INTRODUCTION
A majority of South Carolina's soybeans are planted in the early summer after wheat harvest (doublecropped). Traditionally, farmers have burned or buried wheat residues prior to soybean planting, both of which are now considered environmentally-unfriendly practices. During the early 1990s, Southeastern farmers became interested in using both narrow row widths (less than 30 inches) and conservation tillage (at least 30% residue cover on soil surface) to produce doublecropped soybeans. The soil surface is shaded earlier in the growing season when narrow row widths are used, thereby reducing the risk of soil erosion and making the crop more competitive with weeds. At the beginning of this project, we felt the increased competitiveness of the crop with narrow row widths would be important for conservation-tillage systems where cultivation is generally not a weed-management option. In addition, we envisioned the weed-control benefits from narrow row widths would aid farmers who grow herbicide-resistant crops since the herbicides applied to these crops, such as glyphosate, have no residual weed-control activity in the soil. For any type of narrow-row system, we felt deep tillage would be necessary to promote root penetration through Coastal Plain soil hardpan layers.
OBJECTIVE
Develop economically and environmentally sustainable narrow row and conservation tillage soybean production systems.
APPROACH
The interactive effects of surface tillage (disked versus no-surface-tillage), deep tillage, row width (7.5 inch versus 30 inch), crop rotation, soil type, and genotype were examined in a series of experiments for doublecropped and full-season soybean intitiated between 1993 and 2001. In most cases, the field experiments were conducted using methods similar to those described by Frederick et al. (1998). Seeds were planted at a rate of 4 and 8 seeds per foot of crop row when the 7.5-inch and 30-inch row widths were used, respectively. In most cases, the variety Northrup King S75-55 was planted in these studies.
RESULTS
For doublecropped soybean, highest seed yields were found when the soybean was planted no till in narrow row widths and the soil was deep tilled with a ParaTill prior to planting (Table 1). This early study was conducted on a highly productive Goldsboro sandy loam soil and rainfall amounts were above normal in all three years. Soybean yield increases due to narrow row widths were greater with deep tillage and no-surface tillage. Subsequent research conducted using large (1/8 acre) research plots at another location supported these results, although seed yields were lower in this experiment than in the previous study because growing conditions were much drier (Table 2). In addition to higher seed yields, we found maximum shading by the soybean leaves occurred more than 4 weeks earlier with the 7.5-inch row width than with the 30-inch row width which was observed to result in better weed control (data not shown).

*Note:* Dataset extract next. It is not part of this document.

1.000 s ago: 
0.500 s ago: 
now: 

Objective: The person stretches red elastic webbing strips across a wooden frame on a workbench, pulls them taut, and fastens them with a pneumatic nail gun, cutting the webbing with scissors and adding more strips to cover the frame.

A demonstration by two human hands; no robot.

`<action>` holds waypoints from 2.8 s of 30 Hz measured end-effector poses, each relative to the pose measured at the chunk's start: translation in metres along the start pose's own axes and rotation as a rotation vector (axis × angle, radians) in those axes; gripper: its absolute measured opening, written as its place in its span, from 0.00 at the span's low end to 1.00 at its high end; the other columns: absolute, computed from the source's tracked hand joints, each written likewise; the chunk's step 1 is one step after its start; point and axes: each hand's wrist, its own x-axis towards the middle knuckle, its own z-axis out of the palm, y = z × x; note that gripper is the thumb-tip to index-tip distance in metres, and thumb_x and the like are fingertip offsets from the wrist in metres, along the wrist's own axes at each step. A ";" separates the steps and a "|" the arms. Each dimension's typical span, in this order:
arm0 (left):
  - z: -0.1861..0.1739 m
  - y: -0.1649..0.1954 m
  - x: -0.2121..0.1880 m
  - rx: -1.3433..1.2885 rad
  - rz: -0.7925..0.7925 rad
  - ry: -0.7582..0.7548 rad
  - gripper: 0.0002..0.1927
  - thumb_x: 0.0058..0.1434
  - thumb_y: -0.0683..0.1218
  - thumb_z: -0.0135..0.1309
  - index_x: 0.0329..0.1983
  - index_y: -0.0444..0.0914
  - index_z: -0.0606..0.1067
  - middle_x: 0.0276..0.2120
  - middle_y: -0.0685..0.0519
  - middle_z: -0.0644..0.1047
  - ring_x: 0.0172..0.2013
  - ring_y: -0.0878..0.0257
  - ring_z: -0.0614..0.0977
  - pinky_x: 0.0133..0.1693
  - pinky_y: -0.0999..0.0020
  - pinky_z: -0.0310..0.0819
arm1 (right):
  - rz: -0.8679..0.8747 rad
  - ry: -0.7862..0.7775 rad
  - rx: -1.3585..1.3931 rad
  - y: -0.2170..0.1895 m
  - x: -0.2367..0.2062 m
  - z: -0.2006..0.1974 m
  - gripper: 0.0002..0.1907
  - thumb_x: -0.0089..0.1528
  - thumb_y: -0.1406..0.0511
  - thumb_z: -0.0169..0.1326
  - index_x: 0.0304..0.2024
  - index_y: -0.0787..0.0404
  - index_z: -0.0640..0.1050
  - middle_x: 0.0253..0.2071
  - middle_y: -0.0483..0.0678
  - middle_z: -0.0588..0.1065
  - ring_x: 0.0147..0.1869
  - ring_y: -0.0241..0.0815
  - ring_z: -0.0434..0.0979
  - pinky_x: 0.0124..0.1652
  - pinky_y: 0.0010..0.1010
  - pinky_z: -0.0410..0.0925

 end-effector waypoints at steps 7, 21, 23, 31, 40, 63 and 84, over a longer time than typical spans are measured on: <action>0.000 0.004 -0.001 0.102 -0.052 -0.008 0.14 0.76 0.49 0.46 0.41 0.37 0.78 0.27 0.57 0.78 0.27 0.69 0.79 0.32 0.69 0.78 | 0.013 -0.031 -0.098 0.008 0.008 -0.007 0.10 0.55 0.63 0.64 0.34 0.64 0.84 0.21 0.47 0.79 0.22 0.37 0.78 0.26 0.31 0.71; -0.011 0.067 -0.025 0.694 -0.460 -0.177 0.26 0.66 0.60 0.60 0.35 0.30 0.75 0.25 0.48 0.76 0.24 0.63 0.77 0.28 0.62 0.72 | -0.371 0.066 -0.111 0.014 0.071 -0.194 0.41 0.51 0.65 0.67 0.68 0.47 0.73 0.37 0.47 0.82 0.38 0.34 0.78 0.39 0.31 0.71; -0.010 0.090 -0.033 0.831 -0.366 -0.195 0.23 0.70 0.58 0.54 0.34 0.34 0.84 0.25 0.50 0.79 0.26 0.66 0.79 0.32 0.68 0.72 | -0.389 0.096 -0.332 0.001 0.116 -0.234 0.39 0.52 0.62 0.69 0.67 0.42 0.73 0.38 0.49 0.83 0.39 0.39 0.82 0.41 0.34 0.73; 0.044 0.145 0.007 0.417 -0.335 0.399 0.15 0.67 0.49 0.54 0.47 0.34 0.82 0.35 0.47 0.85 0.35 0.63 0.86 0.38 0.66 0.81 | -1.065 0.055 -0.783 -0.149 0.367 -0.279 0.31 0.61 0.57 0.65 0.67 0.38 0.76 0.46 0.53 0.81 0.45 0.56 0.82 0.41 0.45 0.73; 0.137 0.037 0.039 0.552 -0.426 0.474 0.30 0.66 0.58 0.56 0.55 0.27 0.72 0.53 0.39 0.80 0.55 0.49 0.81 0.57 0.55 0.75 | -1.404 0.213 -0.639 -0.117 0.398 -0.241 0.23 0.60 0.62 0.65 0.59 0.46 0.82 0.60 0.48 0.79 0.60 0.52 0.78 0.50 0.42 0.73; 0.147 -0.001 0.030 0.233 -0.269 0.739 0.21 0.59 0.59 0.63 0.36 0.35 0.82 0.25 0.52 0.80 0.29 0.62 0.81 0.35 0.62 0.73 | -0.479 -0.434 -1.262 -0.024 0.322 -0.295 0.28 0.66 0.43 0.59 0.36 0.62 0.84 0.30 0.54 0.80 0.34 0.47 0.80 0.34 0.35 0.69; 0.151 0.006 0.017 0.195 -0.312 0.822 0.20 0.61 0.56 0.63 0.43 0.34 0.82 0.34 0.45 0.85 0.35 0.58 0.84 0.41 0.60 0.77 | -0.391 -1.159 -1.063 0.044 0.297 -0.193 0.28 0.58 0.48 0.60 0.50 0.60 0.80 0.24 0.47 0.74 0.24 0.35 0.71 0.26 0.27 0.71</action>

Growers on the Coastal Plain frequently ask whether planting with conservation tillage reduces the need for deep tillage. After 5 years of research, we have found no indication that the yield response to deep tillage is diminished over time with conservation tillage (Fig. 1), compared to disking the soil (Fig. 2).
Benefits from narrow row widths have been reported to be greater when soybean is planted late. Late planting reduces soybean branch growth and branch yield, which can be compensated for by planting at a higher seeding rate in a more narrow-row configuration (Board et al., 1990; Frederick et al., 1998). We found substantial seed-yield increases with narrow row widths for both full-season and later-planted doublecropped soybean, although the doublecropped soybean had less branch and total seed yield than the full-season soybean (Table 3). The higher plant population used with the narrow row width resulted in a proportional increase in seed yield originating from the main stems and a smaller increase in seed yield originating from the branches. The lower branch and total seed yield per plant with narrow row widths probably was due to the more severe early-season drought stress that occurred with the narrow row widths (Frederick et al., 1998). Drought stress primarily reduces seed yield on the branches, but has little effect on seed yield from the main stems (Table 4). Because branch growth and branch seed yield are very sensitive to environmental stresses, we hypothesize that soybean varieties with good mainstem yield potential may be more suitable for narrow row width systems, especially for later-planted doublecropped soybean. In 2000, we began testing lines and varieties for seed-yield differences under narrow row culture (Table 5).
CONCLUSIONS
Planting with narrow row widths (7.5 inches) consistently increased soybean seed yield, even in dry years. Based upon our research results, farmers should expect yield increases of 15 to 20% or more with narrow row widths under most growing conditions on the Coastal Plain of South Carolina. Yield increases with narrow row widths were usually greater when conservation tillage and deep tillage were used. Data indicate deep tillage is more important when planting with narrow row widths and/or conservation tillage than when traditional practices are used.
REFERENCES
Board, J.E., B.G. Harville, and A.M. Saxton. 1990. Branch dry weight in relation to yield increases in narrow-row soybean. Agron. J. 82:540-544.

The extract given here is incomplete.